* Your instructions:
Scan the entries for the word "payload" and return every line that has it.

________________________________________

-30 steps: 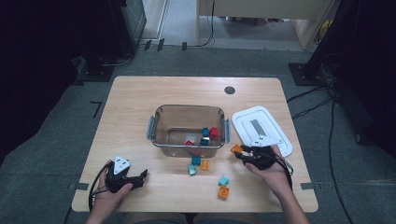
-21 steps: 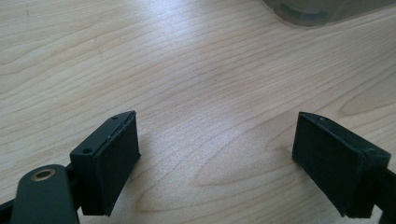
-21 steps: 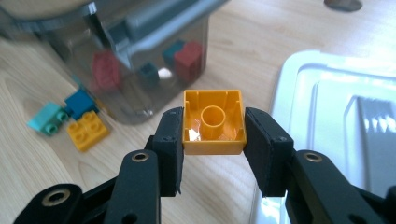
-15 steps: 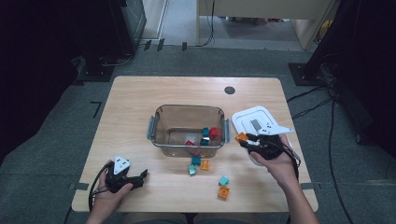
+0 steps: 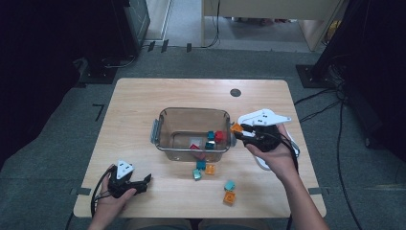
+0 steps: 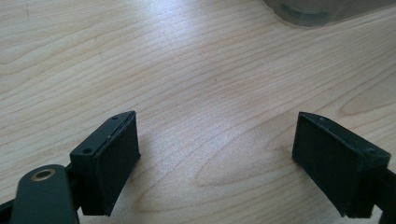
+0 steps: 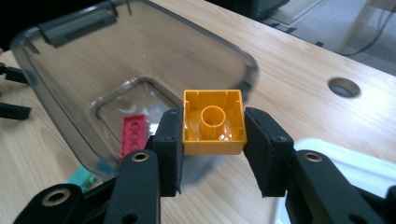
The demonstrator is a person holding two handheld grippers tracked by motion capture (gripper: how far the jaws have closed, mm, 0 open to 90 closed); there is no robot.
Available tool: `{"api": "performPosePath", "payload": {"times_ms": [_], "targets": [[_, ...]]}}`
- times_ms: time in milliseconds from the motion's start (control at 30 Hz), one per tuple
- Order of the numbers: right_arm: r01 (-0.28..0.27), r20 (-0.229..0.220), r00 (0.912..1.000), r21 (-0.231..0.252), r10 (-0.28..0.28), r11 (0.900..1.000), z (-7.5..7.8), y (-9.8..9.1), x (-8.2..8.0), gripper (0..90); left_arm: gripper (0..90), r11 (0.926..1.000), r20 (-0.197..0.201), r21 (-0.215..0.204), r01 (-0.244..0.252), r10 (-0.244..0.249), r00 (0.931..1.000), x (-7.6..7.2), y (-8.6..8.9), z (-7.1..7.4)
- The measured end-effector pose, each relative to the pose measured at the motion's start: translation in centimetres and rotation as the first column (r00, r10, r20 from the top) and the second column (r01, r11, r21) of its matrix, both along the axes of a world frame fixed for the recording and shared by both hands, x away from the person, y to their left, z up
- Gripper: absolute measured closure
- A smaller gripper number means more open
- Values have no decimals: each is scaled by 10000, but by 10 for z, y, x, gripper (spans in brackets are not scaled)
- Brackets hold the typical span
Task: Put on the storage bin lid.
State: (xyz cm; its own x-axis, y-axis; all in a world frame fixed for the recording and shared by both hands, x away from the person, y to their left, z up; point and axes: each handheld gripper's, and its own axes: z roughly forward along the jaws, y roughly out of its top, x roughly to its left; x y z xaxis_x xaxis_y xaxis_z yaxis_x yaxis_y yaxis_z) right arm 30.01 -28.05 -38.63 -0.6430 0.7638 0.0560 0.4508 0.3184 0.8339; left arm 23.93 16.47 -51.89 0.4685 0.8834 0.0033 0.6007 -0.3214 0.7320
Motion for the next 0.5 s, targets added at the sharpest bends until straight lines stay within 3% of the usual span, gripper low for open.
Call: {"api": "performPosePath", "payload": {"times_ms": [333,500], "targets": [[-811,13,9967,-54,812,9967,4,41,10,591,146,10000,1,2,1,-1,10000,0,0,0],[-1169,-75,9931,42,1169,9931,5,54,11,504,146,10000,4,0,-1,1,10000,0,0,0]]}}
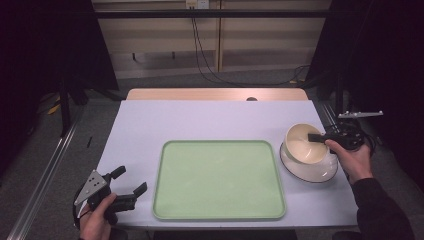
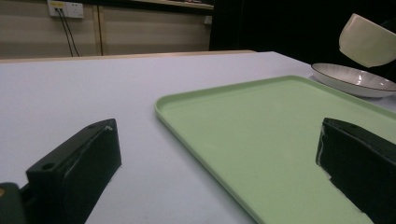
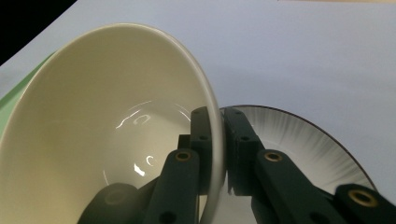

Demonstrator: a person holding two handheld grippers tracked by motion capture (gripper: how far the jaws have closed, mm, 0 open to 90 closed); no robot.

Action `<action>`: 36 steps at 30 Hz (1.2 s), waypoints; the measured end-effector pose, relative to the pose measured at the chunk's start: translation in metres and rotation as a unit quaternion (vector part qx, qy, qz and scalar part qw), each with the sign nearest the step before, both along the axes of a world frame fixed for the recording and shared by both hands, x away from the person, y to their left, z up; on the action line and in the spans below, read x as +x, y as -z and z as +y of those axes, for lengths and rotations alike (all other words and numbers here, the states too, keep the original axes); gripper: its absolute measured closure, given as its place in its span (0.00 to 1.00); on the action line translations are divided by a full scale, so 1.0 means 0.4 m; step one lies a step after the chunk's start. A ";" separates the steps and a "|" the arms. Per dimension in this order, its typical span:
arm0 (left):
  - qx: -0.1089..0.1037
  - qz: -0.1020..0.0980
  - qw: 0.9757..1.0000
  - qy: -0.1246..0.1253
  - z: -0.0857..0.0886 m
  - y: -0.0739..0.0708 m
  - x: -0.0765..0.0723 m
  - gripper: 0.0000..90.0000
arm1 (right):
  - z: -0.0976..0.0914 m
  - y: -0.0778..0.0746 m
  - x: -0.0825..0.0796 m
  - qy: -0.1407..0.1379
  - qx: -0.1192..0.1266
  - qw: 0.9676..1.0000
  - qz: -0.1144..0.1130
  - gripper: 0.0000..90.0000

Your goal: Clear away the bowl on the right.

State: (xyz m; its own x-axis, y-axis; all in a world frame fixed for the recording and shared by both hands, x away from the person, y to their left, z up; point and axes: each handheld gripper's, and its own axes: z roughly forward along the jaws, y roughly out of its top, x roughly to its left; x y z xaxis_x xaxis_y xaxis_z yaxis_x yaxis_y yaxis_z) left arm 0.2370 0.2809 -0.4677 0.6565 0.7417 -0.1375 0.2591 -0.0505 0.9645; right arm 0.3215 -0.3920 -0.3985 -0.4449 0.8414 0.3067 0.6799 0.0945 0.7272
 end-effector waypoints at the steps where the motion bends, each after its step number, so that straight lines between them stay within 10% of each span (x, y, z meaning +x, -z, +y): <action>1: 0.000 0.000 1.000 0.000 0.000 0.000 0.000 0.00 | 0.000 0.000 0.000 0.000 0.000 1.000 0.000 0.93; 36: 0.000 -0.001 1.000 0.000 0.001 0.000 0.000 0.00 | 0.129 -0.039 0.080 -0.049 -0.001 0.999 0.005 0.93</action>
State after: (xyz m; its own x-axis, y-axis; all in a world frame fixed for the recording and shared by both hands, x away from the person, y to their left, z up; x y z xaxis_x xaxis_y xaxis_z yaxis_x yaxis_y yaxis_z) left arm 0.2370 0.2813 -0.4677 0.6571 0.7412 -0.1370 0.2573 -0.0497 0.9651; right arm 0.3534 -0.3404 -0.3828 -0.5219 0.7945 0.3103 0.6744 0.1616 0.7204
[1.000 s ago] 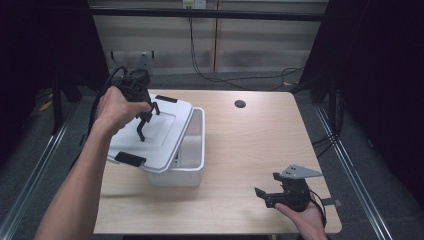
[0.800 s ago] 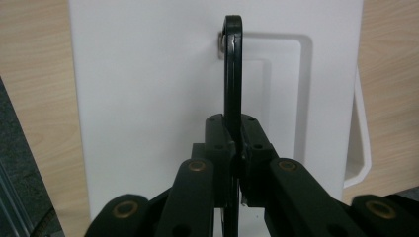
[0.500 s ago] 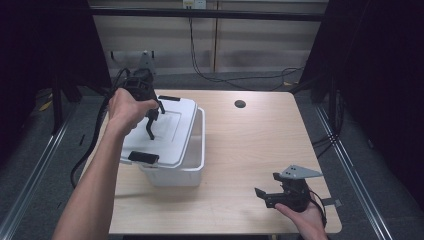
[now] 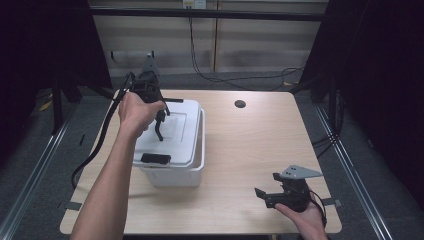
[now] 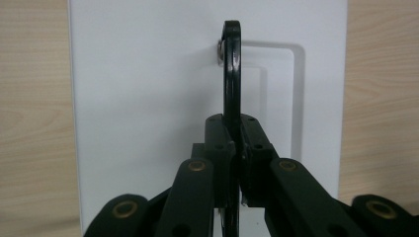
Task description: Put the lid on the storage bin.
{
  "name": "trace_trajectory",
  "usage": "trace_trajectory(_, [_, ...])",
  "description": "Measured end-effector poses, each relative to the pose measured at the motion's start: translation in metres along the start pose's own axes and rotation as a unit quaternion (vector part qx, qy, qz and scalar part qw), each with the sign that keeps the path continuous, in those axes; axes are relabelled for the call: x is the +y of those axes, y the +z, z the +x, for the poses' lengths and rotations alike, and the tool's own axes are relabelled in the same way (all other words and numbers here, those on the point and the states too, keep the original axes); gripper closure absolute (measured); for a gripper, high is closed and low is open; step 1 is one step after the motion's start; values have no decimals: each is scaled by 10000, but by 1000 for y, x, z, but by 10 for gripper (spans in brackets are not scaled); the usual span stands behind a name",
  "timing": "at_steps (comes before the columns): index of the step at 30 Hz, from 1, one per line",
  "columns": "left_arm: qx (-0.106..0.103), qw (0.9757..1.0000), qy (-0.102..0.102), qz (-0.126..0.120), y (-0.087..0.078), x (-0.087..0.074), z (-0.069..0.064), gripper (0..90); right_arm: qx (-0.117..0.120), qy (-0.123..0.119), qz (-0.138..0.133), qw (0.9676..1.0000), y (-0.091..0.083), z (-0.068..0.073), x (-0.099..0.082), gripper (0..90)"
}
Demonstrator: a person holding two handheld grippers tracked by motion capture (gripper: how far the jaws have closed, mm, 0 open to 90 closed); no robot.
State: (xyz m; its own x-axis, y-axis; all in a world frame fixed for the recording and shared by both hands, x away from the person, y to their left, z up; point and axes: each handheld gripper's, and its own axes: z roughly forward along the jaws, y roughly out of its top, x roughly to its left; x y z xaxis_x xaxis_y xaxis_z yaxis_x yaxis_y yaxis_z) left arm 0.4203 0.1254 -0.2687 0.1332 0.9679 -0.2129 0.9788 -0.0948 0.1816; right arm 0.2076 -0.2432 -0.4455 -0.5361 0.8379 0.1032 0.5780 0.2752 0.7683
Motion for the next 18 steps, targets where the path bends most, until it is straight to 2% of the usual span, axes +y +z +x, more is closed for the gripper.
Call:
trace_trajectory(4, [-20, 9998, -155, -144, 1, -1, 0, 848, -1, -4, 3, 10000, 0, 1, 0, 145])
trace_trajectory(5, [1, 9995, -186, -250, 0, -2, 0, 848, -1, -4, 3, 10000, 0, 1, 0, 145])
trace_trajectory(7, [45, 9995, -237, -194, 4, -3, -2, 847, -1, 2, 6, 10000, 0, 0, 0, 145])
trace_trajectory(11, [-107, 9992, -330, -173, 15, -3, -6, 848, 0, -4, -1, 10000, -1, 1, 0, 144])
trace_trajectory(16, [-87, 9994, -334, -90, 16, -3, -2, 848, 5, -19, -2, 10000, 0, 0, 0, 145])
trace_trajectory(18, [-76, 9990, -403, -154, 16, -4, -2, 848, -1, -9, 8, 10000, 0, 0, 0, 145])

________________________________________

* Response:
Available tool: `{"api": "performPosePath", "payload": {"times_ms": [_], "targets": [[_, ...]]}}`
Call: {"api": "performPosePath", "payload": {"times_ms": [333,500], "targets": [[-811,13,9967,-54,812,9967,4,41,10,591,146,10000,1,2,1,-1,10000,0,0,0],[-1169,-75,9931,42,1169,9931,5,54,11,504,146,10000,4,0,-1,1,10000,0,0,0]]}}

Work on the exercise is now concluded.